Though no longer a baseball aficionado, I’m a big fan of newspaper sportswriters. The best of them don’t lack for point of view, attitude, and craft, as though they’re the noirish ghosts of another time–cynical, crusty, yet perennially hopeful despite themselves. One is Mark Kizla of the Denver Post, whose May 13, 2020 column is entitled, “Can MLB Survive Greedy Players, Owners?”
The coronavirus is shining a light on us all, not just professional sports. Painfully out there for all to see are society’s crunch points. Its fault lines. Our hierarchy of values. Through it all, Major League Baseball (MLB) owners and players, and even a few fans say the show must go on, epidemiological inconveniences notwithstanding. In that argument, MLB is a metaphor of America writ large.
“Whether we see baseball in these strange times will be as much about the Benjamins as safety concerns regarding COVID-19,” Kizla writes. I loved that line. As it does in a poem, a good line says so much. “Wouldn’t it be just like America if what kills the baseball season is the same dysfunction we’ve seen COVID-19 bring out in the rest of us? While the death count mounts, so does finger-pointing and name calling about the value of money and freedom versus health safety…,” he continues, noting that MLB gets 40 percent of its revenues from ticket sales, concessions, and related gate income.
That dough comes from us–the hoi polloi. Inside the pre-game ballpark, hot dog concessionaires and beer vendors and maintenance people scurry into action. Outside, excited fans are shoulder-to-shoulder in the clanky bars and cafes staffed with harried servers. With the coronavirus stepping up to the plate, though, strike three. Fans and service people go on the DL, many of them filing for unemployment benefits.
National unemployment could hit 25-30 percent, but some middle-reliever or backup infielder you never heard of will collect his $5 million or so salary.
Unlike Kizla, I don’t blame the players and owners and call out their greed. Maybe they are greedy–what do I know? I doubt they’re much different than the rest of us. They’ve placed themselves into the professional sports machinery society created, and they do what they do. Maybe they’re holding a better hand than most, but it’s the one they were dealt.
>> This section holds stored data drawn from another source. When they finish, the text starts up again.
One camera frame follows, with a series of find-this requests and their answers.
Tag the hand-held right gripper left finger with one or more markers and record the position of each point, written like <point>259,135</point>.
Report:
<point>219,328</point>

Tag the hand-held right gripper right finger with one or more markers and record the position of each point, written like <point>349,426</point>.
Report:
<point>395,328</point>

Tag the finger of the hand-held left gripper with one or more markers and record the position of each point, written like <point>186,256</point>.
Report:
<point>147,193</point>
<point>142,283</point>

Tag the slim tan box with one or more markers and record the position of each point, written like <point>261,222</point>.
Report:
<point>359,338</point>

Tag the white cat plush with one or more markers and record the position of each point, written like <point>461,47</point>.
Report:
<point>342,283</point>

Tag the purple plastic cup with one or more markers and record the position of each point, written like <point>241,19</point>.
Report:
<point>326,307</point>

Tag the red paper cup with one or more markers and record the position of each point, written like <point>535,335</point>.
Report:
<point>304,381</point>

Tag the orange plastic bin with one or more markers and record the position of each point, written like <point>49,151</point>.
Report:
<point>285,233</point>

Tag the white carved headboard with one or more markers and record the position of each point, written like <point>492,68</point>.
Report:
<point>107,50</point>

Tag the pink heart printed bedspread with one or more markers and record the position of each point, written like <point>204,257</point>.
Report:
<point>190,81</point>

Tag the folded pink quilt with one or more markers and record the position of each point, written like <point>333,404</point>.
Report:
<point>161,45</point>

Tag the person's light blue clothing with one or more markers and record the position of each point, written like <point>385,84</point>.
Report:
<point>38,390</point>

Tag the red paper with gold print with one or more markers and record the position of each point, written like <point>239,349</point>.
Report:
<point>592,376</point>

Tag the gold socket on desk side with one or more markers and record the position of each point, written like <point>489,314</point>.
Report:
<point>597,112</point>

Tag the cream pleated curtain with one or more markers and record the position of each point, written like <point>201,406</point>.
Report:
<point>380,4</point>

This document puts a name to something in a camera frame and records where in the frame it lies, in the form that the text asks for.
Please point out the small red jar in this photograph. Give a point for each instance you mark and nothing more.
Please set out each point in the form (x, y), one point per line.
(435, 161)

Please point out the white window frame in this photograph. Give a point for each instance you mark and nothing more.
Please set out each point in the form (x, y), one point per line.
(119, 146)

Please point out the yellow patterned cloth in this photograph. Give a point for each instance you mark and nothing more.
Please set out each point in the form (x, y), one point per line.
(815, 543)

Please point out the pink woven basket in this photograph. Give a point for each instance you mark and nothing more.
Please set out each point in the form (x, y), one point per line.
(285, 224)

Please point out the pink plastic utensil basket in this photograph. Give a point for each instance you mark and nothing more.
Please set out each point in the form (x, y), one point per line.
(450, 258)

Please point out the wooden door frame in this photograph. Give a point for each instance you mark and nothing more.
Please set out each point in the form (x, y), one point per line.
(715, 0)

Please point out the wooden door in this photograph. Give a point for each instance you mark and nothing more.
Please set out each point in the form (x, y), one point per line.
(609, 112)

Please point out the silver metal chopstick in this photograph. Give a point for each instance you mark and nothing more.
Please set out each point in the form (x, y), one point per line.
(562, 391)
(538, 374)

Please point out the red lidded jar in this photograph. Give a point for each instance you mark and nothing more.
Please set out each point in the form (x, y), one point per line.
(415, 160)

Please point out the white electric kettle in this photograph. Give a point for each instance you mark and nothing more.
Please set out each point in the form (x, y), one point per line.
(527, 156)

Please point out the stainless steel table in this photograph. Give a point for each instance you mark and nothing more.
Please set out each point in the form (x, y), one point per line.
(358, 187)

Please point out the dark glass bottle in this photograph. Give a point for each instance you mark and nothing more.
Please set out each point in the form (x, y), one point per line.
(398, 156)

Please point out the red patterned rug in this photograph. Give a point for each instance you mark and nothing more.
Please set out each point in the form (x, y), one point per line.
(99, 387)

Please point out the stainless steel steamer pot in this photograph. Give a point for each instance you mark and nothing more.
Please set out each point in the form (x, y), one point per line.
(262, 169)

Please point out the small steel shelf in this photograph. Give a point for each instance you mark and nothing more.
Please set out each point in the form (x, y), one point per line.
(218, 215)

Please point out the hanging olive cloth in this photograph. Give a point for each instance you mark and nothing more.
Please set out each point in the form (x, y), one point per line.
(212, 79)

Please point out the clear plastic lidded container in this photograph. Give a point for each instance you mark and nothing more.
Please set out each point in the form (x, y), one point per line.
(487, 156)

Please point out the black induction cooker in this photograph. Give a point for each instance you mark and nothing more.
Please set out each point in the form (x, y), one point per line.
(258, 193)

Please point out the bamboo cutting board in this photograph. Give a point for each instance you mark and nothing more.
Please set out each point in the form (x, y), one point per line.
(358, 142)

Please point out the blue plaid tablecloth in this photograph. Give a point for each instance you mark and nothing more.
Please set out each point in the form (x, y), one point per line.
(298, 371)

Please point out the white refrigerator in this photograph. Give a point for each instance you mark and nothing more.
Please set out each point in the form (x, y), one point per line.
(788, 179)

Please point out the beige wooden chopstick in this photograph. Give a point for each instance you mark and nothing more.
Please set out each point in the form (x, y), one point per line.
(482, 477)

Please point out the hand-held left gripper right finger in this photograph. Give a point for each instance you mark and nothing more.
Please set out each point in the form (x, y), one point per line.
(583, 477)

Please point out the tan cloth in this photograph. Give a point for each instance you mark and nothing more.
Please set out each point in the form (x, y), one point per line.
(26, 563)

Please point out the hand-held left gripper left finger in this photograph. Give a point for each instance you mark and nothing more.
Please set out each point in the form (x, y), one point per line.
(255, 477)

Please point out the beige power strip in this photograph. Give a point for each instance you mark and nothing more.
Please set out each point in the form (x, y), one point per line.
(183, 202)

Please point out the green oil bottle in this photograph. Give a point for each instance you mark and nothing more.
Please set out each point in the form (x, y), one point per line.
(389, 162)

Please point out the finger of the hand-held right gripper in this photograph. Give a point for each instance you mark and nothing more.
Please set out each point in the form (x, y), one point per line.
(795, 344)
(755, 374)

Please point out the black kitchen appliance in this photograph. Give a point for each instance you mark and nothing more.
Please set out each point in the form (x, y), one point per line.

According to the website marketwatch.com, the average MLB player salary is a shade under $4.1 million. The highest paid, pitcher Mike Trout, bagged $396 million in 2019. It’s more than a teacher makes. It’s more than a cop or a nurse makes. And it’s way more than a service worker makes. A worker–any worker–performs labor whose worth society collectively ascribes to that job, but when it’s all laid bare, what is a worker’s value? Does the worth we’ve ascribed to MLB players reflect their value to society?
What happens when the season is ready to get underway and nobody comes? Nichts. Nada. When the taken-for-granted fans and the low- to medium-paid don’t show up, the whole creaky engine grinds to a halt. The unimaginable media payouts, the gargantuan salaries, the engorged team balance sheets, and the ESPN froth all stop faster than a kid in socks hitting a patch of spilled honey while gliding across a hardwood floor.
Pro baseball needs more than the highest paid–athletes and owners–to function. Similarly, America has belatedly realized the value of grocery store and health care and delivery workers and how their worth does not at all correlate with the value we’ve given them. The term “income inequality” had been something of an abstract concept, but with the klieg lights of COVID-19 illuminating the 99 percent, everyone gets it.
For some time, corporate America has referred to low-level employees as “team members,” a transparent attempt to spit shine their image while refusing to pay them more. When the threat of COVID-19 lessens, perhaps our society will appreciate which team members provide the greatest value and which ones don’t, and adjust their compensation accordingly.
Never let a crisis go to waste, right?